1. Slow Century, a 90-minute documentary incorporating footage from 1989–99.
2. "Here" (video)
3. "Perfume-V" (video)
4. "Cut Your Hair" (video)
5. "Gold Soundz" (video)
6. "Range Life" (video)
7. "Rattled by the Rush" (video)
8. "Father to a Sister of Thought" (video)
9. "Painted Soldiers" (video)
10. "Stereo" (video)
11. "Shady Lane" (video)
12. "Carrot Rope" (video)
13. "Spit on a Stranger" (video)
14. "Major Leagues" (video)
15. "Major Leagues" (alternate video)
16. "Rattled by the Rush" (alternate video)
17. "Cut Your Hair" (alternate video)
18. "In the Mouth a Desert" (Live Seattle, WA, 1999-07-14)
19. "Speak See Remember" (Live Seattle, WA, 1999-07-14)
20. "Spit on a Stranger" (Live Seattle, WA, 1999-07-14)

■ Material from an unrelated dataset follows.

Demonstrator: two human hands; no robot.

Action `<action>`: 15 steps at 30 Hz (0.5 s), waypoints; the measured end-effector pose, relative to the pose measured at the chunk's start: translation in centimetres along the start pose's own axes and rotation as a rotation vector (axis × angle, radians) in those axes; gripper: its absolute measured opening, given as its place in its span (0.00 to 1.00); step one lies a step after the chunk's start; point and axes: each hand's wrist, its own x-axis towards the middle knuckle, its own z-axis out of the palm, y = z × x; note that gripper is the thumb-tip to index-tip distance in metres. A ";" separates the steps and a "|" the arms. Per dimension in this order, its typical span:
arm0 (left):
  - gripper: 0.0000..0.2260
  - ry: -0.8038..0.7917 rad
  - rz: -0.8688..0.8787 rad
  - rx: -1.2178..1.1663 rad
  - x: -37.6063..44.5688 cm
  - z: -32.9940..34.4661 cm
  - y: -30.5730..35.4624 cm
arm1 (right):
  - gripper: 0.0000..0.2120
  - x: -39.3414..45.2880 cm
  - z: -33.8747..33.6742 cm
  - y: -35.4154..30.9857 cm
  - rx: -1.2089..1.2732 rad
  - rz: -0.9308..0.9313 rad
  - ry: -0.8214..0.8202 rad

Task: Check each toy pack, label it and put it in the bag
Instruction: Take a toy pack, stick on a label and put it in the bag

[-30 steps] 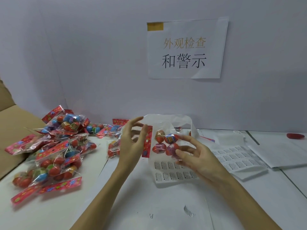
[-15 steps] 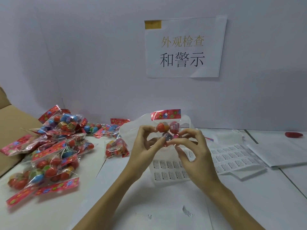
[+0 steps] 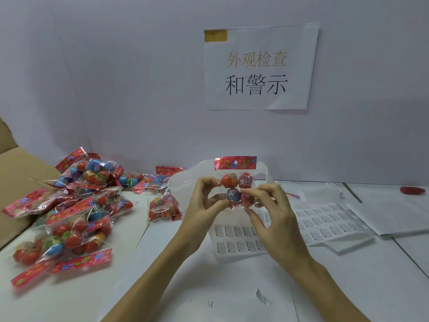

21. "Date with Ikea" (Live Seattle, WA, 1999-07-14)
22. "The Hexx" (Live Seattle, WA, 1999-07-14)
23. "Box Elder" (Live Seattle, WA, 1999-07-14)
24. "Folk Jam" (Live Seattle, WA, 1999-07-14)
25. "Billie" (Live Seattle, WA, 1999-07-14)
26. "Major Leagues" (Live Seattle, WA, 1999-07-14)
27. "Shady Lane"(Live Seattle, WA, 1999-07-14)
28. "Cream of Gold" (Live Seattle, WA, 1999-07-14)
29. "Platform Blues" (Live Seattle, WA, 1999-07-14)
30. "We Dance" (Live Seattle, WA, 1999-07-14)
31. "Harness Your Hopes" (Live Seattle, WA, 1999-07-14)
32. "Stereo" (Live Seattle, WA, 1999-07-14)
33. "Gold Soundz"(Live Seattle, WA, 1999-07-14)
34. "The Killing Moon" (covering Echo & the Bunnymen) (Live Seattle, WA, 1999-07-14)
35. "Sinister Purpose"(Live Seattle, WA, 1999-07-14)
36. "Debris Slide" (Live Seattle, WA, 1999-07-14)
37. "Grounded" (Live Academy Manchester, UK, 1999-11-19)
38. "Unfair" (Live Academy Manchester, UK, 1999-11-19)
39. "Two States" (Live Academy Manchester, UK, 1999-11-19)
40. "Fin" (Live Academy Manchester, UK, 1999-11-19)
41. "Date with Ikea" (Live Academy Manchester, UK, 1999-11-19)
42. "Range Life" (Live Academy Manchester, UK, 1999-11-19)
43. "Summer Babe" (Live Academy Manchester, UK, 1999-11-19)
44. "Handcuffs" banter from last show (Live, Brixton Academy 1999-11-20) (hidden easter egg)
45. "Unseen Power of the Picket Fence" (live) (hidden easter egg)
46. "Conduit for Sale" (live) (hidden easter egg)

== Easter egg ==
- On disc one, highlight the letter "P" in "Pavement" on the menu screen and then press enter/OK to unlock some hidden performance footage.